Akşama doğru artık zaman geldiği için herkes odalarına gitmişti giyinmek için. Chanyeol ve Baekhyun ise şimdi ikisi için ayrılan odada daha iyi görünmek için kıyafetlerini değiştiriyorlardı. Chanyeol siyah bir gömlek ve pantolon giymişti, Baekhyun ise beyaz. Baekhyun saçlarına yeni bir şekil verip Chanyeol'ün aynada saçlarını yapmasını beklerken telefonuyla ilgileniyordu. Junmyeon birkaç saat önce hepsinin bir anda nereye kaybolduklarını sorduğu bir mesaj atmıştı ama cevap vermemişti, parti gece başlayacaktı. Chanyeol yüzüklerini parmağına takıp arkasını dönmüştü ki ayağa kalkmış ona bakan bir Baekhyun gördü. Kafasını yatırıp o da Baekhyun'a bakmaya başladığında karşısındaki oğlan gülerek kollarını boynuna dolamıştı. Chanyeol bu ani sarılışa şaşırıp kollarını miniğinin beline dolamıştı. Baekhyun yüzünü Chanyeol'ün boynuna gömüp boğuk bir sesle konuşmuştu.

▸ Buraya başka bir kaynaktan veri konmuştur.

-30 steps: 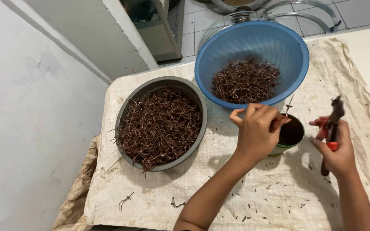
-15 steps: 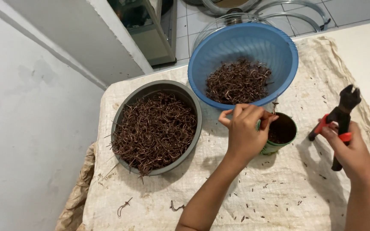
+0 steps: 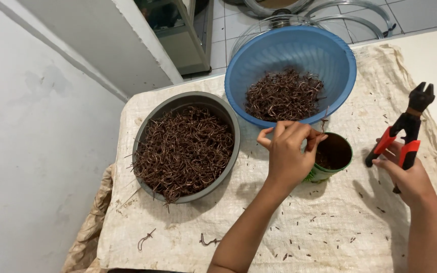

"Chanyeol ben gerçekten herkesten çok seviyorum seni." Söylediği şeyle Chanyeol gülmüş ve kollarını belinde daha da sıkmıştı. "Ben de seni herkesten çok seviyorum miniğim, en değerli şey sensin benim için bu hayatta." Chanyeol'ün sözlerine karşılık kafasını gömdüğü boynundan çıkarıp gülmüştü hafifçe. Chanyeol de karşılık olarak gülmüştü ve o an Baekhyun vakit kaybetmeden dudaklarını birleştirmişti. Chanyeol öpücüğüne karşılık verirken Baekhyun ellerini ensesindeki saçlara getirmişti ve çekiştiriyordu. Chanyeol bunlara karşılık ağzından memnun birkaç mırıltı çıkarırken elleri Baekhyun'un kalçalarına inmişti. Elleriyle kalçalarını sıkarken Baekhyun da elleriyle Chanyeol'ün saçlarını çekiştiriyordu. Araya diller karıştığında ve Baekhyun kendini tutamayıp Chanyeol'ün dudağını ısırdığında Chanyeol ağzının içine sesli bir inleme bırakmıştı. Baekhyun hoşnut mırıltılar çıkarırken öpücük oldukça derinleşmişti. Gittikçe derinleşen öpücüğü kapının dışından duyulan ses bozmuştu.